My favorite part? The people. It’s just a really, really welcoming campus. Like, there are enough different people here to make it comforting. I think there are enough interesting and different people here to make the campus a welcoming place. There are LOTS of different kinds of people here, which to me is a better way of describing diversity — just “different kinds of people.”
Are you involved in any student clubs or organizations?
Right now, I’m in the Ministry of Experimental Arts. It’s a student club started last year and it has students, faculty and staff. So, it’s kind of like a council, but not really. It’s a lot more casual than a council. We did Arts Night last year, which was like this huge night showcasing the arts here at Farmington. There were people performing, and at the same time, we had a play going on, and art was being displayed, and there was food. It was like a huge arts festival.
Tell me more about the Arts at Farmington
It can be like a lot of musicians or theater or arts; we just kind of put things together. Very DIY. Like, if you had a band and wanted to play, you could come to the Ministry of Experimental Arts and say “Whenever your next event is and need performers, we'd like to do something.” And we collaborate. Farmington definitely gives you the opportunity to get out there as performers and artists.
What are some things Farmington could do better?

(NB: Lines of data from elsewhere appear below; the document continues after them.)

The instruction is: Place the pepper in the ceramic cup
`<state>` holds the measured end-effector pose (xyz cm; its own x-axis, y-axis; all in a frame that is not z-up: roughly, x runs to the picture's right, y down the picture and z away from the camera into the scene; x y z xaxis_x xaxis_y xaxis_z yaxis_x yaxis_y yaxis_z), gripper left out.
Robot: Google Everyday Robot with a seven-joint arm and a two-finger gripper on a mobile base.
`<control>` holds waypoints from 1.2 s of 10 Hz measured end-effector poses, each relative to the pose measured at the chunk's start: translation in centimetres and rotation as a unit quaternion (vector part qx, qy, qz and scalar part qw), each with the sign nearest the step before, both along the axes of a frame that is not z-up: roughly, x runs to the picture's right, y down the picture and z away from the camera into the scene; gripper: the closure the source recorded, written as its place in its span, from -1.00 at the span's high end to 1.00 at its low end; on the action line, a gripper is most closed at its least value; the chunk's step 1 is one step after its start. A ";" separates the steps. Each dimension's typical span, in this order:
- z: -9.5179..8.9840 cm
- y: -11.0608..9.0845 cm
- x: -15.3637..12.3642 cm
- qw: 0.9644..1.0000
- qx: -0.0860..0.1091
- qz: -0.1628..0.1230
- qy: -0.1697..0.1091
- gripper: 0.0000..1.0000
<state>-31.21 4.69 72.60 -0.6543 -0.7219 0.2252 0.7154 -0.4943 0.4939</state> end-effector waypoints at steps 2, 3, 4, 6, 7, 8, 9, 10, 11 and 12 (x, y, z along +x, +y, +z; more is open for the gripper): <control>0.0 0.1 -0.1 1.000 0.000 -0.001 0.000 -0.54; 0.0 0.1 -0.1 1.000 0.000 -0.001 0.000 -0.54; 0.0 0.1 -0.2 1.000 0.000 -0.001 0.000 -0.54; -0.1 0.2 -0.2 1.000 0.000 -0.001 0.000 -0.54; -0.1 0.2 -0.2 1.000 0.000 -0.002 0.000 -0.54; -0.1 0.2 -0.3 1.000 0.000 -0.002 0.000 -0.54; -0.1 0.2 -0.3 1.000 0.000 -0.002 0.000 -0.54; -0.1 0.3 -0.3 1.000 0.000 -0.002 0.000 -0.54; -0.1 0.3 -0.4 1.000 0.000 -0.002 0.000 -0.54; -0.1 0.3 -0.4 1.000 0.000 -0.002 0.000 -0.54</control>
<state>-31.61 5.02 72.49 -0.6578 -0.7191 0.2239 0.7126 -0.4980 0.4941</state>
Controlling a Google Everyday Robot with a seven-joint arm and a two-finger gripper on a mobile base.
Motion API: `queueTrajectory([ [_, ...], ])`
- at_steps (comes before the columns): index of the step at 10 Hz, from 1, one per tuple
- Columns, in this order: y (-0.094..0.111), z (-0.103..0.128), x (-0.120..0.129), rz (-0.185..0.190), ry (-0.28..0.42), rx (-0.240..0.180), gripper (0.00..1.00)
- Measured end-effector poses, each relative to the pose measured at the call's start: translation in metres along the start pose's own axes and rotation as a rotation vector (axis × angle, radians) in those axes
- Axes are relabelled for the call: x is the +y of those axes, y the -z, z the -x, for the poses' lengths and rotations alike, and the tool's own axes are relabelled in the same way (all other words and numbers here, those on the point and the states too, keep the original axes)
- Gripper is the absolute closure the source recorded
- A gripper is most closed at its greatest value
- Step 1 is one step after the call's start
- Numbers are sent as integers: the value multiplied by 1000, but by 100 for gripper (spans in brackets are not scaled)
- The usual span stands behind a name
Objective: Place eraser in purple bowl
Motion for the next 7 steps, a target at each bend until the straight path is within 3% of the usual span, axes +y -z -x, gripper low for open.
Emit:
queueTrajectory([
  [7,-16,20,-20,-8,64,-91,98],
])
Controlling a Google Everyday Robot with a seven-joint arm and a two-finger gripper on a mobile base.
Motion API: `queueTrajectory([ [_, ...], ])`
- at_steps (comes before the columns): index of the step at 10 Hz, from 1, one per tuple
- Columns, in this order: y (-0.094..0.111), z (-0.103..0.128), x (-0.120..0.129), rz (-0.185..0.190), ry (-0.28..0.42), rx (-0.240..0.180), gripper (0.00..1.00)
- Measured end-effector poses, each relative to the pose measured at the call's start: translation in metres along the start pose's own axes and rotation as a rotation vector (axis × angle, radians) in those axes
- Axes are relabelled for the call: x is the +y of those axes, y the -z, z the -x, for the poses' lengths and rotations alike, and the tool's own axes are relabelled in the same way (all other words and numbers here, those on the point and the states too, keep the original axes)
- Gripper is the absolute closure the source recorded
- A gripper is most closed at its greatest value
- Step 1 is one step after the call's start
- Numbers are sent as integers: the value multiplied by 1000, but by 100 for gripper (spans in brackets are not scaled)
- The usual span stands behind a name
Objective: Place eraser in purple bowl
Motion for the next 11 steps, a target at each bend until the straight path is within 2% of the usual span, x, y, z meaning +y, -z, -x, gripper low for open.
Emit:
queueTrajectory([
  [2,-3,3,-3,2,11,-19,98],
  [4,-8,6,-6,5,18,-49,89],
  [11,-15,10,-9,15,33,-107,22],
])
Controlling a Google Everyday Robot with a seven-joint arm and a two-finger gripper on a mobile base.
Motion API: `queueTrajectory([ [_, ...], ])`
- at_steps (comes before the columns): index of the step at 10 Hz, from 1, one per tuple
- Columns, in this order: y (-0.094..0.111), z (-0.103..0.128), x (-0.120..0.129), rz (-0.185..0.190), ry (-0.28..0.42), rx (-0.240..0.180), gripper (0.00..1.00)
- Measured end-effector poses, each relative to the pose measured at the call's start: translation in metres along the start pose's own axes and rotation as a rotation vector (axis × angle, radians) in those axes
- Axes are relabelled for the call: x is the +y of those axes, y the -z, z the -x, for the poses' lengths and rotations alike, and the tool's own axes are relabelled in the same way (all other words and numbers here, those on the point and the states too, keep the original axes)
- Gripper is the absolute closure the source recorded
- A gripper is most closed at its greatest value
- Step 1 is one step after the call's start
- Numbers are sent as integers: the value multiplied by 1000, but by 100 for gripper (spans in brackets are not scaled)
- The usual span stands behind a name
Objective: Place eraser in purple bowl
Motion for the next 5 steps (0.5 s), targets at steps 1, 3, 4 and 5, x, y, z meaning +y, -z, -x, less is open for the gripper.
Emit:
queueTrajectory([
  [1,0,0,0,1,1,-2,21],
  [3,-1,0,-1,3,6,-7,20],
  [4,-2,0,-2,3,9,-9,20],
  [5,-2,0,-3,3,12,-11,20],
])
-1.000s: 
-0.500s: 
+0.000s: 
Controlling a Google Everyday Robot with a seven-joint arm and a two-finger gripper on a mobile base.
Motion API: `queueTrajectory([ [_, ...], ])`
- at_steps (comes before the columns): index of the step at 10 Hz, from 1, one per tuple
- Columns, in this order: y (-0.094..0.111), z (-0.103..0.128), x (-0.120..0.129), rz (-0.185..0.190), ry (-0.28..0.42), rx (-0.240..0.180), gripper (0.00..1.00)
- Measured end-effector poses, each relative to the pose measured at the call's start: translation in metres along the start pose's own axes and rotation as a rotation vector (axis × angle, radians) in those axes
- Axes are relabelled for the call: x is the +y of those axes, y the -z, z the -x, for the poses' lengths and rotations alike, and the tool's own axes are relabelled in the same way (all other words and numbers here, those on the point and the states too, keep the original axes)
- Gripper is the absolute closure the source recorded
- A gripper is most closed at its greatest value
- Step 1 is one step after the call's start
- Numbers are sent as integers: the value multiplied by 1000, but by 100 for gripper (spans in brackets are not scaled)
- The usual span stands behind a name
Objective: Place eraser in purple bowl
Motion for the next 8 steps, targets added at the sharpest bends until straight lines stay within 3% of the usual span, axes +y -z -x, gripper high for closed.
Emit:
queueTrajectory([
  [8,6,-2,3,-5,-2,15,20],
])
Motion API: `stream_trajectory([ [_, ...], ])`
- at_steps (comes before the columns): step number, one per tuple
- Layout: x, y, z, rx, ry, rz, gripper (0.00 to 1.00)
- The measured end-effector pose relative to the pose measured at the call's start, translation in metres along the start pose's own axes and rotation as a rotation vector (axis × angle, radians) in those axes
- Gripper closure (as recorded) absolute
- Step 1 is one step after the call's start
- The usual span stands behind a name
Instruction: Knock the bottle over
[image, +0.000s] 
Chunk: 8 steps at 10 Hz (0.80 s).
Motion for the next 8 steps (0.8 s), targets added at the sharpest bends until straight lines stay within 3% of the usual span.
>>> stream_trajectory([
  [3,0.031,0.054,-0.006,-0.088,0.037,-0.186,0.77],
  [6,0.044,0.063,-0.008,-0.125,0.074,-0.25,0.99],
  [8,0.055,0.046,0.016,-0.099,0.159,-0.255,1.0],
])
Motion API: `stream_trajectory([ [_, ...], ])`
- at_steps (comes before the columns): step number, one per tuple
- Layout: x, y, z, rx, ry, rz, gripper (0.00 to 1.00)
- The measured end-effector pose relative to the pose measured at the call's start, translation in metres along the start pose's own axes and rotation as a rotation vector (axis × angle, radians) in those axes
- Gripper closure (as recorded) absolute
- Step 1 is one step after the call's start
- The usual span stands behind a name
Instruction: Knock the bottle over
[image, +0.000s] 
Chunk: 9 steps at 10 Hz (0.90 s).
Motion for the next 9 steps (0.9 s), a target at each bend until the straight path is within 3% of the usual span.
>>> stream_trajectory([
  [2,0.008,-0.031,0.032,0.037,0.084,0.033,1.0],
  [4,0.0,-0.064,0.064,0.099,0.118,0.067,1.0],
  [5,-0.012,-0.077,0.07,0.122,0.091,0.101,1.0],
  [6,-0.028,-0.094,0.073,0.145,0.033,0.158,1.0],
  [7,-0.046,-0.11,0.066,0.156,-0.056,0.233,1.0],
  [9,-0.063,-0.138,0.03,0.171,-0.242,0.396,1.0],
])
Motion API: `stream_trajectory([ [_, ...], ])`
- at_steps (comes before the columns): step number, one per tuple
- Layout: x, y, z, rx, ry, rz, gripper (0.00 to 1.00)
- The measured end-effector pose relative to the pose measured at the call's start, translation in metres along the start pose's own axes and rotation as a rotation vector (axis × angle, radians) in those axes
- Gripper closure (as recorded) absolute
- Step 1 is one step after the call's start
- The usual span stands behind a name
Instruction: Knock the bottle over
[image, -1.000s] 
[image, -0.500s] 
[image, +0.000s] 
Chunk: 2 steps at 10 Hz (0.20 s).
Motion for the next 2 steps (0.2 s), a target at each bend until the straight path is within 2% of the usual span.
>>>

I think students should be allowed to be more in charge of their Student Center, you know — things like the bulletin boards in the hallways and how the different rooms are used. I feel students should be able to control some of the things that happen in their student center because it’s theirs. It’s mine. And it’s yours, even if you live off campus or are a commuter. Students here have input, but it would be even better to have more say in how the building operates.
What’s something you think Farmington does right?
Well, if you don’t know what you want to choose for a major, there are a LOT of different courses to try on, to help point you in the right direction. There’s a good variety here. And it’s a small school — just 2,000 students — and they limit enrollment here on purpose. This good for people who are unsure about college. Here, you won’t see 10,000 people running around campus. To me, Farmington has the perfect amount of students.
How would you describe campus vibe or atmosphere to a high school student looking at colleges?
I think the atmosphere here is a lot different than the high school atmosphere. In high school, people can be mean. But people who go to college seem to care about their education and by extension their classmates. They’re coming here because they want to. So they have that kind of initiative and respect that other college students can identify with. It definitely feels like a safe place.
Would you recommend Farmington to your brother, sister or a friend?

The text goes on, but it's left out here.